La Grande Veilleuse, une oeuvre conceptuelle et collaborative

 

Interview de Yann Toma par l'Université Paris 1 Panthéon-Sorbonne, le 11 novembre 2014

 

 

"La Grande Veilleuse" du mémorial international consacré aux soldats tombés dans le Nord-Pas-de-Calais au cours de la Première Guerre mondiale est inaugurée aujourd’hui par le président de la République. Yann Toma, son créateur, qui est également professeur des universités à Paris 1 Panthéon-Sorbonne et directeur de l’équipe de recherche "Art&Flux" (Arts Economie et Société), dévoile et détaille les spécificités et les objectifs de cette œuvre monumentale.

 

 

"La Grande Veilleuse" est une œuvre-lumière qui a nécessité près de trois ans de travail. Comment avez-vous imaginé une telle création ?

 

"J’ai réalisé l’œuvre-lumière qui est en relation directe avec l’architecture du mémorial international, qui a été pensée dans le cadre d’un projet collectif qui vise à engager un lien entre les différentes Nations qui se sont opposées durant la Grande Guerre. On trouve, à travers cette architecture de Philippe Prost, la nécessité de créer un lien entre 580 000 noms de nationalités différentes, réunis dans cet anneau de mémoire. La Grande Veilleuse est une œuvre conceptuelle et collaborative, qui engage un dialogue entre les vivants et les morts, et montre ce que l’Europe devrait être. On est en lien avec la mémoire de la Grande Guerre, mais également avec les histoires de l’Europe, qui se jouent aujourd’hui. Cette œuvre se veut être un signal pérenne engageant la collectivité dans une réflexion permanente, un lieu de rendez-vous des peuples dans un esprit très lié aux Nations Unies. C’est un lieu qui renouvelle les liens, afin qu’ils ne s’éteignent pas, et suscitant une réflexion sur l’avenir."

 

 

Quels sont les objectifs et les messages que vous souhaitez diffuser au travers de cette œuvre ?

 

"Les messages sont multiples. Il y a tout d’abord l’idée de fédérer 580 000 tués du Nord-Pas-de-Calais, et de créer un contact lumineux, avec un objectif permanent de fédération. L’idée est aussi d’interroger la présence et l’absence, et d’engager une réflexion sur le devenir l’Europe. La volonté est également de créer une dynamique locale et globale qui puisse engager toutes les générations dans un dialogue, avec la création d’un espace susceptible d’apporter à l’Europe à nouveau.

La Grande Veilleuse est par ailleurs un signal pour les jeunes générations, permettant de se mettre en connexion avec cette histoire. Il est nécessaire de rendre chacun responsable du passage de l’histoire et de sa transmission."

 

 

Quelles sont les spécificités de la Grande Veilleuse ?

 

"La Grande Veilleuse s’étale sur 580 000 noms. Cette œuvre est constituée de centaines de sources de lumière, qui éclairent autant l’anneau lui-même que sa surface. Cela se déroule sur 300 mètres de circonférence. L’idée de la Grande Veilleuse, c’est la circulation de l’énergie et de la lumière. Pour l’imaginer, je suis parti de cette mémoire à transmettre, et cette lumière se manifeste suivant plusieurs cycles et périodes.

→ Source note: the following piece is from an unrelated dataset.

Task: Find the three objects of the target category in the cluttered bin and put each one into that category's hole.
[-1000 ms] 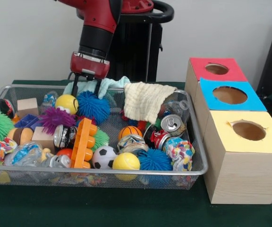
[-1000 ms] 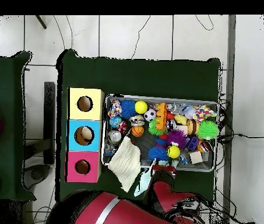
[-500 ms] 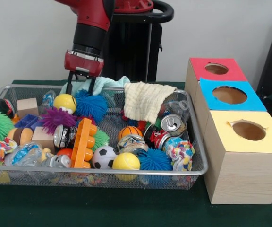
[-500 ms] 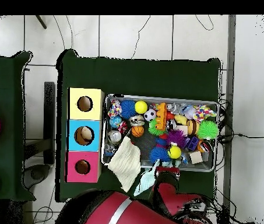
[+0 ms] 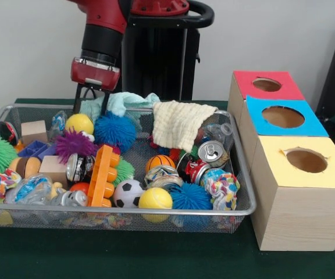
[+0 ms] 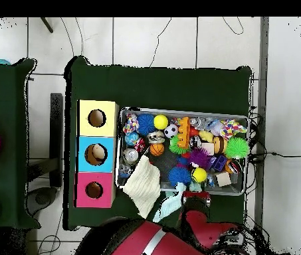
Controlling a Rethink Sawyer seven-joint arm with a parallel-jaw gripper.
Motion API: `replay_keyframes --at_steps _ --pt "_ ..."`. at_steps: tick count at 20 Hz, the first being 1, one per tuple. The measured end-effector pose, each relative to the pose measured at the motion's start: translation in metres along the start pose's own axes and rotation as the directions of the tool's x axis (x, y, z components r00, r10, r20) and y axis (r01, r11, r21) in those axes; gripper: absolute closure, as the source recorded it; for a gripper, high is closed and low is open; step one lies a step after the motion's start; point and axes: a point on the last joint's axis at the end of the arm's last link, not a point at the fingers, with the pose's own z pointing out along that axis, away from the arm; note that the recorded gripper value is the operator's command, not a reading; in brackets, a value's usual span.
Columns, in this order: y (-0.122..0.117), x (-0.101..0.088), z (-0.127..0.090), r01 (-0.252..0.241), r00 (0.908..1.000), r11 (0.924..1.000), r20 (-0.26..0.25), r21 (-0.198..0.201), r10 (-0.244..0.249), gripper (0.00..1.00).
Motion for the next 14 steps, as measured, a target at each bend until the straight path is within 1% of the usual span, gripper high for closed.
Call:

A chaque fois qu’on passe un nouveau cycle, on a une minute de silence de lumière. Les différents cycles se succèdent et marquent une rythmique variable suivant les périodes. On peut ainsi assister autant à un cycle emprunt de scansions dynamiques qu’à un cycle continue et médiatif, voire figé momentanément. Il y a ainsi un caractère monumental qui s’auto-génère, et j’ai travaillé sur la monumentalité du bâtiment. Il y a aussi l’idée que la lumière traverse la matière et qu’elle imprègne les noms, correspondant à un système de recoupement.

La couleur qui se dégage est homogène. Il s’agit d’un blanc Ouest-Lumière, tantôt intense, tantôt très faible, entre chien et loup. Ce manteau blanc pourfend la coursive et traverse la matière pour venir faire résonner le murmure des corps à travers la terre de Notre-Dame de Lorette. Ce dispositif repend en lui l’idée d’image-mouvement qui correspond à un système de recoupement prenant sa source dans des logiques de travail en phase avec la pensée warburgienne. Et le déplacement activé dans le cadre de l’œuvre-lumière réagit donc à une partition qui épouse une temporalité de l’œuvre. C’est toute la relation intérieur/extérieur qui prend un sens et circule suivant la logique de partition/chronogramme établie auparavant."